ASSIGNMENT:
From the first line of the data down to the line bearing "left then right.", output every line exactly and include no pictures.

SUPPLIED MATERIAL:
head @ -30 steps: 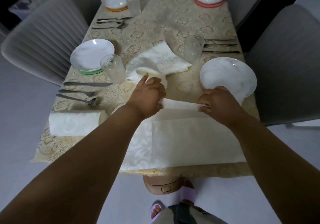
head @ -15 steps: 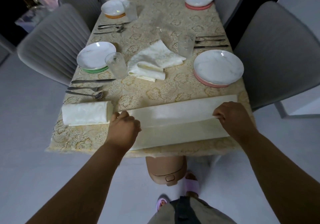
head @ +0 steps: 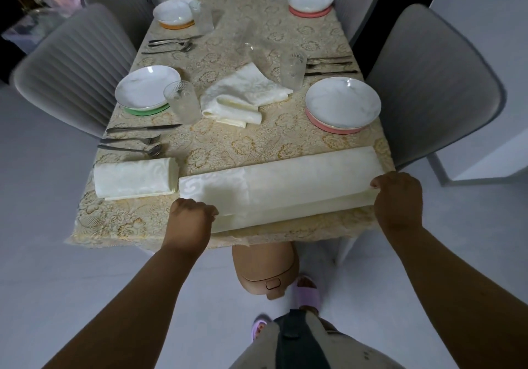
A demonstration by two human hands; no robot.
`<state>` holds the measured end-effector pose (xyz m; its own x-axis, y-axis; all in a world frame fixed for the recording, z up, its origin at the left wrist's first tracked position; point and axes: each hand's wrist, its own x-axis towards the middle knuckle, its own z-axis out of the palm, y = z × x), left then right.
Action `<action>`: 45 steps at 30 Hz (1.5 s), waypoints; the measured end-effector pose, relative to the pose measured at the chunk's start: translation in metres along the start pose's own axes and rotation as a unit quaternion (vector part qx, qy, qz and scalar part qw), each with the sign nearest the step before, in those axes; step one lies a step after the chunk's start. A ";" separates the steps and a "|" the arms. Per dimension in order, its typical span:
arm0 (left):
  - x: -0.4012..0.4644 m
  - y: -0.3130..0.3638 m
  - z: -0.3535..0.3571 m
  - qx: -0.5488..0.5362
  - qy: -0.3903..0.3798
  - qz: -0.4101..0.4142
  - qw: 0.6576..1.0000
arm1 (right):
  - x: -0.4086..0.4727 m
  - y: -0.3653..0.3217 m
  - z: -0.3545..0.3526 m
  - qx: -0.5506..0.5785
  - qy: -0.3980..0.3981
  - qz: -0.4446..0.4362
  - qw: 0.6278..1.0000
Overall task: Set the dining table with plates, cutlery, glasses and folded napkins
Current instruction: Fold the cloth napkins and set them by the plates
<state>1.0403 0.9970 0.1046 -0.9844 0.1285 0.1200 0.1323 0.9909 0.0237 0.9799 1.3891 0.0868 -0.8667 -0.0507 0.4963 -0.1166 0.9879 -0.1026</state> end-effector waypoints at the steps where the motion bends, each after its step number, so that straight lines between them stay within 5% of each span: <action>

EXERCISE RESPONSE:
head @ -30 steps: 
head @ -15 steps: 
head @ +0 steps: 
A demonstration by two human hands; no robot.
`<state>` holds the measured end-effector pose (xyz m; its own x-axis, y-axis; all in a world frame fixed for the recording, z up, its origin at the left wrist's first tracked position; point and axes: each hand's wrist, its own x-axis towards the middle knuckle, its own z-axis out of the palm, y = z × x), left then right.

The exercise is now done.